Yang came to the attention of the Western art world in 2002, when he premiered his film An Estranged Paradise (1997-2002) at Documenta XI. Beginning with a meditation on the composition of space in Chinese painting, the film traces the spiritual instability of Zhuzi, a young intellectual in the legendary city of Hangzhou. The film reflects the artist’s fascination with international cinema, referencing such works as Jim Jarmusch’s Stranger Than Paradise (1984) and Jean-Luc Godard’s À bout de souffle (1960), as well as Shanghai films from the 1920s and 1930s, a place and time in which China was strongly influenced by the West. Using camera, lighting and cinematic space to outline the landscape of Chinese modernity, Yang reveals his love of black and white cinematography. Likewise, the contradictions and discontents raised by a progressive modernity as characteristic themes of Film Noir play a significant role in the artist’s work: an invocation of the past and anxiety about the future, and tensions between indifference and engagement, remembrance and forgetting. Films that embody Film Noir concepts include the single channel videos Backyard – Hey, Sun is Rising! (2001), in which four men engage in a series of simultaneous but isolated rituals: smoking, massage, military exercises in a park; City Light (2000), which functions as a noir detective story with elements of slapstick; Honey (2003) then again, a stylistic reference to spy films and all their clichés, invokes ambiguity of seduction and deceit as the earmark of espionage, but also a sense of heightened anxiety and alienation, reflecting paranoia, possibly a metaphor for an ambivalent situation in contemporary China. More recently, since Yang doesn’t direct his actors anymore, they seem to inhabit plot-less noirs, reflecting the genre more in stylistic ways, as low-key lighting, exaggerated contrasts, a dramatically shadowed lighting, an eroticist style and a psychologically expressive approach to visual composition, or mise-en-sène.

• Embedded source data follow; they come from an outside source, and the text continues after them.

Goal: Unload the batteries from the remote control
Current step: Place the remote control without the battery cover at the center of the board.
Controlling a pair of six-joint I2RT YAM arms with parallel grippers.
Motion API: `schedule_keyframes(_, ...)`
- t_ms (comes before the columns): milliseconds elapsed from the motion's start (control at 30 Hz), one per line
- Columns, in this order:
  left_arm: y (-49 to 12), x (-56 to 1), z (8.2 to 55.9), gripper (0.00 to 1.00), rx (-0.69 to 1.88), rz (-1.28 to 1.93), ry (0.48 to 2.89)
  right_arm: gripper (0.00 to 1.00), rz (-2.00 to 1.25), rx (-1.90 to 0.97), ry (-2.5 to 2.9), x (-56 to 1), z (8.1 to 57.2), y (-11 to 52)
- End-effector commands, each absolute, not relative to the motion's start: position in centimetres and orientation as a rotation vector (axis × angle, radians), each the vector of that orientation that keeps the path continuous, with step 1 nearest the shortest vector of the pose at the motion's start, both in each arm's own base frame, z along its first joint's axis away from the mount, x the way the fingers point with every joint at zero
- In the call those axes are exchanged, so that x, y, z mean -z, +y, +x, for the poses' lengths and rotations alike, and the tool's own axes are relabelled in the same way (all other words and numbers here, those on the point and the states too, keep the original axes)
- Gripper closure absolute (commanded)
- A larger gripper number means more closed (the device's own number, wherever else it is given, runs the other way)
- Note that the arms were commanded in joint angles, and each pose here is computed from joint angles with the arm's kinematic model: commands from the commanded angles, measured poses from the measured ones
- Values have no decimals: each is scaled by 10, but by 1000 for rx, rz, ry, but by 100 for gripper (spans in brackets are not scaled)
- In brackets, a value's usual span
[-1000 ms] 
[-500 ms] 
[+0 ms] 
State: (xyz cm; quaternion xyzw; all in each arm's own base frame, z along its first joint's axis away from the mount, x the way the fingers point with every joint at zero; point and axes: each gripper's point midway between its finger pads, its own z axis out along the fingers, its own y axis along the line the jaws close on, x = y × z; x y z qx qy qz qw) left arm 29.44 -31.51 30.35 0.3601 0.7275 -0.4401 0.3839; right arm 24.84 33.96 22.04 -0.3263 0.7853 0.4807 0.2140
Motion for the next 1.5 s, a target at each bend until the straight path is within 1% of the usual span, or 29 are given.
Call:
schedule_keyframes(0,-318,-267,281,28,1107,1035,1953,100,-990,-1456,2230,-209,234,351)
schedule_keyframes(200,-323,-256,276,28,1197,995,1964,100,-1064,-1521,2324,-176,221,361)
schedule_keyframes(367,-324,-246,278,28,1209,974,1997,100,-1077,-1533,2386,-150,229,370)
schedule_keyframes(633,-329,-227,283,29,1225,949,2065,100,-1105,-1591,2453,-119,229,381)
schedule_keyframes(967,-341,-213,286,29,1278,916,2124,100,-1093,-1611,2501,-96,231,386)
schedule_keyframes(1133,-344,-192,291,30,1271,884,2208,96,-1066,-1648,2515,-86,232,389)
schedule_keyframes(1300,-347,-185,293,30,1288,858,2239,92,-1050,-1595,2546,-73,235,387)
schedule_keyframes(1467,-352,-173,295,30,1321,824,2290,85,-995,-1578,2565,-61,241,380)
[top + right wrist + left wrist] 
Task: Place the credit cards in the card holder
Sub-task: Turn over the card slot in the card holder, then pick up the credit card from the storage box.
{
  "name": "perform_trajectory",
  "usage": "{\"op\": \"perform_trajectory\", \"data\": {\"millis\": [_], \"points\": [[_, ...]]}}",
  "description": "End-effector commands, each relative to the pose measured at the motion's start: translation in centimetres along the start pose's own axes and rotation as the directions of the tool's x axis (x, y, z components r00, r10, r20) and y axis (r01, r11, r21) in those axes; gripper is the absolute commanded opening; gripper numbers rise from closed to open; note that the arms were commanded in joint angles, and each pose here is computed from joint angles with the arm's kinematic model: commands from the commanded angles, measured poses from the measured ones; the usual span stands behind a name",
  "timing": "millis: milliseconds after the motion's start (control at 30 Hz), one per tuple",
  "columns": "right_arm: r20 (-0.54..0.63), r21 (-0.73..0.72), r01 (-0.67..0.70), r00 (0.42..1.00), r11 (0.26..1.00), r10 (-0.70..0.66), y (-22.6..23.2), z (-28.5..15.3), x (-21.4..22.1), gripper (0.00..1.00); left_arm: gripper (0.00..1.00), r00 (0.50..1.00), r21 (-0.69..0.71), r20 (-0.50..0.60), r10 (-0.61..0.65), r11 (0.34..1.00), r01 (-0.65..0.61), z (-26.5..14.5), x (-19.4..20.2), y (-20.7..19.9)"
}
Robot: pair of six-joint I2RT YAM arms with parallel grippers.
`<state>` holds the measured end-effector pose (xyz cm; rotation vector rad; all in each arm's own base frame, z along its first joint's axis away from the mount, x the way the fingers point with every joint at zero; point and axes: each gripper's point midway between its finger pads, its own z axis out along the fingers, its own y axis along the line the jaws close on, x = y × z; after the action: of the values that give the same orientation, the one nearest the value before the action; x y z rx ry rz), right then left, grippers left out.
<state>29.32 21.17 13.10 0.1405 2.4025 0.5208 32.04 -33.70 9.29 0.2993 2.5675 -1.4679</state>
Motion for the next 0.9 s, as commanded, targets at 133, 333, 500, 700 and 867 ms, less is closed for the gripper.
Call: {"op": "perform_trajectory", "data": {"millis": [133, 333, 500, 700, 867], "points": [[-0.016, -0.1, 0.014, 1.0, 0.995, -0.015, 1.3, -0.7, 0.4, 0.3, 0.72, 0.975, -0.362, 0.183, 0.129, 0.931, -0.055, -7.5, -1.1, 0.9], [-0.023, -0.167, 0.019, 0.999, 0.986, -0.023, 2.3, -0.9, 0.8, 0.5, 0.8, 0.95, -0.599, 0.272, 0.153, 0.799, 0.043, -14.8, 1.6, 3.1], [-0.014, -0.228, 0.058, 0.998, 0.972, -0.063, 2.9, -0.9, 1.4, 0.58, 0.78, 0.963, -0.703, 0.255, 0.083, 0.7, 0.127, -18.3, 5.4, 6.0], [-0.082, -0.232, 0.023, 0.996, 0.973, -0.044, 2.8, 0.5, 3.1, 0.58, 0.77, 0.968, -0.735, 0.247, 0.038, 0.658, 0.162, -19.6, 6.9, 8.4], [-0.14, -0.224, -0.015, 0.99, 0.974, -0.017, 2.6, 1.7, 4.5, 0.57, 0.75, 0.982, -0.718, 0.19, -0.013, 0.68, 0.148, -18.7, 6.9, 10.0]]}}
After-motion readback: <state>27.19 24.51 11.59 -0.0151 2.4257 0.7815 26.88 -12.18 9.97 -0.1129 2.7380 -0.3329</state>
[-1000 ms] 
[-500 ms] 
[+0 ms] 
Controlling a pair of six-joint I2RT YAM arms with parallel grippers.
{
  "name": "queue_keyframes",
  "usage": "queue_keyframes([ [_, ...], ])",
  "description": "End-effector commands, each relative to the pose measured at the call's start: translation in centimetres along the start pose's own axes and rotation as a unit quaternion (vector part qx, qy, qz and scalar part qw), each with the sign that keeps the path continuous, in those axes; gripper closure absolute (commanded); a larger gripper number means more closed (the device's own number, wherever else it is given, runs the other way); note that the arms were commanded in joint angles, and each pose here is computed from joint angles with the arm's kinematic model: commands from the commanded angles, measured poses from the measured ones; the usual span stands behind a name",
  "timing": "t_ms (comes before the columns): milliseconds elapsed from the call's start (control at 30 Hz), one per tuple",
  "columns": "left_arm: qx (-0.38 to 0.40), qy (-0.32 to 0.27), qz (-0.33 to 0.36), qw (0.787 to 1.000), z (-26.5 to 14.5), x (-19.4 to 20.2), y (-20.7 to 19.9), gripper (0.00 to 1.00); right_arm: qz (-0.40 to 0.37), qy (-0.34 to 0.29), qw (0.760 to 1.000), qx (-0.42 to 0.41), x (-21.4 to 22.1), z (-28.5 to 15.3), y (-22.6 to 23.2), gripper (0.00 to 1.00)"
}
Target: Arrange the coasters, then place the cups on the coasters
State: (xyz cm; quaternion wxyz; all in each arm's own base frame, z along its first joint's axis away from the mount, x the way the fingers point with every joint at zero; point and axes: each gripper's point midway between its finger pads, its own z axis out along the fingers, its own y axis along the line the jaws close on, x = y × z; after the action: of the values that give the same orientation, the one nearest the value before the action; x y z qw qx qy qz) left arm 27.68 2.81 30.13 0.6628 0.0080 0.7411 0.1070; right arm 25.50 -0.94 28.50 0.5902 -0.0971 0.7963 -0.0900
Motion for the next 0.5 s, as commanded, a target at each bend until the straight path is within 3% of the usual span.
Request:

The protagonists of Yang’s works are mostly his contemporaries, young people between the ages of twenty and forty, who have spent most of their lives in a society in transformation. The ideals and anxieties of a new generation, the dignity of the individual in a rapidly developing society still in the process of adjusting to the material conditions of the constantly changing times, are recurring themes. This is most obvious in photographic series like Don’t worry, it will be better (2000) or Mrs. Huang at M last night (2006), both depict a fancy lady and her courtiers, in a hotel room or at a night out, seemingly enjoying the trophies of their material success. The sly glances of the protagonists, leave the audience in a state of uncertainty regarding the actual events and the storyline.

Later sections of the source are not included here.